# Roading Season



## littleking (Jun 25, 2005)

waaaay to hot to condition outside.... treadmill time

Bella, 25min in...
[nomedia="http://www.youtube.com/watch?v=Y8013H14qBw"]YouTube- Bella, 25min in[/nomedia]

Addie
[nomedia="http://www.youtube.com/watch?v=3YLJBHXirxY"]YouTube- Addie on the treadmill[/nomedia]


----------



## longhaulpointer (Mar 12, 2009)

put some weights on em


----------



## littleking (Jun 25, 2005)

no need...


----------



## longhaulpointer (Mar 12, 2009)

those are brits right? they can't keep up w pointers or shorthairs or weims or vizlas or even wire hairs. Add some weight to them and get em real strong and you might get em up to par with the rest of the hunting dogs of the world. That is unless you just like your brits to poke around close to you hoping you pop up a bird yourself that they can take cresit for


----------



## littleking (Jun 25, 2005)

longhaulpointer said:


> those are brits right? they can't keep up w pointers or shorthairs or weims or vizlas or even wire hairs. Add some weight to them and get em real strong and you might get em up to par with the rest of the hunting dogs of the world. That is unless you just like your brits to poke around close to you hoping you pop up a bird yourself that they can take cresit for



LOL that's their exact problem.... they can't keep up


----------



## bird-dogman (Apr 7, 2010)

My French Brittany will run 5 hours before he gets tired. Beyound that he begins to get sloppy and his field coverage is loose.

They make great house pets and are wonderful with children. All they want to do is please you.

I feel sorry for him because he works so hard. A better bird dog is hard to find.


Jim


----------



## longhaulpointer (Mar 12, 2009)

thought it was a little boring in here being the off season, just trying to stir something up. I love brits, my hunting buddy has french brits and thats what i grew up hunting over. Lk your dogs look good.


----------



## littleking (Jun 25, 2005)

longhaulpointer said:


> thought it was a little boring in here being the off season, just trying to stir something up. I love brits, my hunting buddy has french brits and thats what i grew up hunting over. Lk your dogs look good.

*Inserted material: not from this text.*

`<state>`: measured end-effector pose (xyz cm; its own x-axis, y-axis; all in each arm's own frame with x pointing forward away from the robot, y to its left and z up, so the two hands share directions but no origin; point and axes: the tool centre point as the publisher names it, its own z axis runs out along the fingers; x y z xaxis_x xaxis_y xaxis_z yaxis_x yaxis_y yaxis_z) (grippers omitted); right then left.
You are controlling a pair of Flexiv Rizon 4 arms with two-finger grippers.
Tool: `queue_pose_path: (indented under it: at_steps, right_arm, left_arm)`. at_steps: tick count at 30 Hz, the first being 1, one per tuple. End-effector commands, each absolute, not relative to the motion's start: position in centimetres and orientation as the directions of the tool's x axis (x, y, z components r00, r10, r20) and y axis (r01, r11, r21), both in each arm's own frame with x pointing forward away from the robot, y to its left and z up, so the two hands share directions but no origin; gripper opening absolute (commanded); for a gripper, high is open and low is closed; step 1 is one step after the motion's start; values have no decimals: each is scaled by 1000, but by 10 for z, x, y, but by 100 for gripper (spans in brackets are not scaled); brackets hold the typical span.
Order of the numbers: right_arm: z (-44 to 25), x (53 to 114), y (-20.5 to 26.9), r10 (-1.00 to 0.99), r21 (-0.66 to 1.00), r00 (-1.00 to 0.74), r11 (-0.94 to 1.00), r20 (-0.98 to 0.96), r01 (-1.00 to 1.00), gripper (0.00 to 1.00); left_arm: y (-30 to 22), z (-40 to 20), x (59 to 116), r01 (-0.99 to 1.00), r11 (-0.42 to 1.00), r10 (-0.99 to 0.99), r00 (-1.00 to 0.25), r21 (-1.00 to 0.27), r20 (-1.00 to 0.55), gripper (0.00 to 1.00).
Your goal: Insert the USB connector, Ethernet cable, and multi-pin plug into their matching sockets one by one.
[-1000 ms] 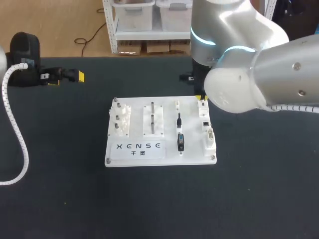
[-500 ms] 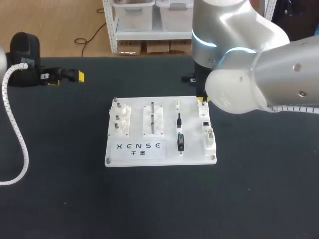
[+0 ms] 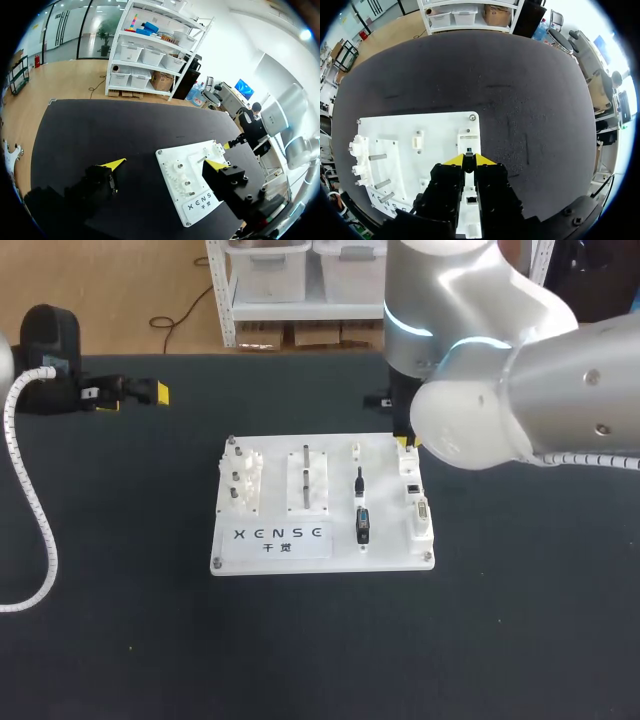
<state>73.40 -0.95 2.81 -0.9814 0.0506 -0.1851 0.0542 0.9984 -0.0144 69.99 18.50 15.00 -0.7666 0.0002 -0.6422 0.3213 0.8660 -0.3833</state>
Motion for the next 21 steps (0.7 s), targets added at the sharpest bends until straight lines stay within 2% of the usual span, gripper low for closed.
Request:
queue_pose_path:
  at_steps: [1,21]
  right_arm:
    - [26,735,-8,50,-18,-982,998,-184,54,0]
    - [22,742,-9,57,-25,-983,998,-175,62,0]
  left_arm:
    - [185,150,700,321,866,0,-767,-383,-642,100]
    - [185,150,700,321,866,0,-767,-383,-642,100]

I knew you were.. who in their right mind would want dalmation looking bird dogs anyway... let alone a tail!  last pointer i saw looked real nice... however he was 700yds away 


weims! weims! I can't believe you even mentioned the grey-haired krauts... more skittish than an ankle biter...


----------



## bird-dogman (Apr 7, 2010)

I suspected that, but I had the opportunity to spread positive rumors about French Brittany's and took it! 

Anyone know where to purchase reasonably priced hard flying quail for off season training.


Jim


----------



## longhaulpointer (Mar 12, 2009)

"however he was 700yds away" could of been mine


----------



## longhaulpointer (Mar 12, 2009)

good luck with the quail, its hard to find any pen raised ones for sale that fly good because of what it takes in flight pen size to get decent flyers. Might have better luck w piegons. What cloor are your french brits?


----------



## bird-dogman (Apr 7, 2010)

Orange and White. I like the way the tri-color's look, that will be my next color. I currently only have one, but am looking forward to aquiring a second.

Has anyone tried the birds from Tiffany's Bird Farm?

Jim


----------



## ltfd596 (Apr 15, 2005)

littleking said:


> weims! weims! I can't believe you even mentioned the grey-haired krauts... more skittish than an ankle biter...


Come on now! Some of us (and our dogs) do have feelings...


----------



## longhaulpointer (Mar 12, 2009)

i ask that, because the guy i hunt with had a black and white one and a tri color that he claimed were french brits. His were shorter legged brits that worked slow but had tremendous noses. he then bread them with some long legged big runners and now has a great line going. I haven't met a bird dog yet that i don't like. I personally like pointers, but prefer to hunt with a long ranging dog and a close working dog, think that helps ,me better with wild birds in ohio. Also i like to let my pointer haul ass up and down the hills for grouse. That way if she bumps one, i can call her back in and work several dogs on the bird.


----------



## littleking (Jun 25, 2005)

i prefer the orange and white look, not sure why, I just do. I've only owned britt's so I really can honestly provide feedback other than every other breed sucks  especially pointers, setters, wiems, and v's  he he


----------



## longhaulpointer (Mar 12, 2009)

cleanning the burs and every other thing that sticks, outta brits or setters is enough for me to never own one. I have seen a few brits that nothing seems to stick to, thats usually cause they hunt on the path or directly behind you I have also seen guys spray their dogs down with pam and that seems like to much of a hassle. I also like the orange and whites, they seem to have longer legs and run better than the french tri colors. However the close working slow brits make execellent grouse hounds. Then again, when your state averages less than 1 flush per hr, it pays to have big running hounds that can cover some serious ground. I stay on top of the hill and let them do the work


----------



## bird-dogman (Apr 7, 2010)

With the right brush there easy to clean.

I know why those pointers have such long tails! They need them so you can find them from 1/2 a mile away! 

I need to buy a Garmin Astro, when my FB goes on point in thick cover I cant find him. I have a hard time calling him off point as well.

NO, I cant use a beeper collar. They destroy the solitude and he also thinks I'm calling him back when he hears the beeping. I trained my dog using the beeper on the electronic collar.

Jim


----------



## longhaulpointer (Mar 12, 2009)

why would you call him off point? 

i use low tone bells for gouse woulds and beeper collars for pheasant fields, the beeper is remotley turned on and off. And also a 1-2 mile would have been nice when my pointer was young. Shes older now and very managable, thats the key with pointers.


----------



## littleking (Jun 25, 2005)

both of my britt's are those kind that nothing sticks too... not even mud oddly enough. 

one of my britt's is a great grouse dog, the other a great pheasant dog, together they are a fun pair and they dont take up much space on the bed...


----------



## bird-dogman (Apr 7, 2010)

I use a bell as well. I let my FB range out 60yds or so and can not hear the bell in thick cover or windy days. To many years of shooting I suspect. Yes, 60yds is ranging out.

My tritronics will also let me turn on the beeper color. I'm just looking for any excuse to justify buying the Garmin Astro to my wife.  

Jim


----------